(Beginning of THE DATA)

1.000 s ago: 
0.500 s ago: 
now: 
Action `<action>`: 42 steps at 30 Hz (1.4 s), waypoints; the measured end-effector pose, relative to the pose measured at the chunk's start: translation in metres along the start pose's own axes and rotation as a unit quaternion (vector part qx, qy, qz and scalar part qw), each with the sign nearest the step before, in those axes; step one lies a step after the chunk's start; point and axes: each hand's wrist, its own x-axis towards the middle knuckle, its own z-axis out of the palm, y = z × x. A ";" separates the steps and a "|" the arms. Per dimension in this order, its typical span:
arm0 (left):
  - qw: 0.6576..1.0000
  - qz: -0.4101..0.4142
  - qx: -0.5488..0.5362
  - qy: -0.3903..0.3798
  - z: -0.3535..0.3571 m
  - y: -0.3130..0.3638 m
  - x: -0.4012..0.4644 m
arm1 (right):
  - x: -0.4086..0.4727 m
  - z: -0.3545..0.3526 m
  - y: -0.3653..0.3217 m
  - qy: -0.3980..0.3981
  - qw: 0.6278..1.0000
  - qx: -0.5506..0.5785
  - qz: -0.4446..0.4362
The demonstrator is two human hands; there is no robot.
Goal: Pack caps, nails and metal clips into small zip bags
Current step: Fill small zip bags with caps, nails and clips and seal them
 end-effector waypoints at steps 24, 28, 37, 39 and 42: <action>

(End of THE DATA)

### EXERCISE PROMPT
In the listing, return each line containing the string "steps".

### SOLUTION TO THE EXERCISE
Action `<action>`: 42 steps at 30 Hz (1.4 s), waypoints; the measured end-effector pose, relative to the pose measured at the chunk's start: translation in metres along the start pose's own axes and rotation as a unit quaternion (vector part qx, qy, qz and scalar part qw), each with the sign nearest the step before, in those axes; step one lies a step after the chunk's start; point and axes: each hand's wrist, its own x-axis towards the middle knuckle, its own z-axis out of the palm, y = z × x. A ";" separates the steps and a "|" the arms. Per dimension in this order, its typical span:
 end-effector waypoints at steps 24, 28, 37, 39 and 42: <action>

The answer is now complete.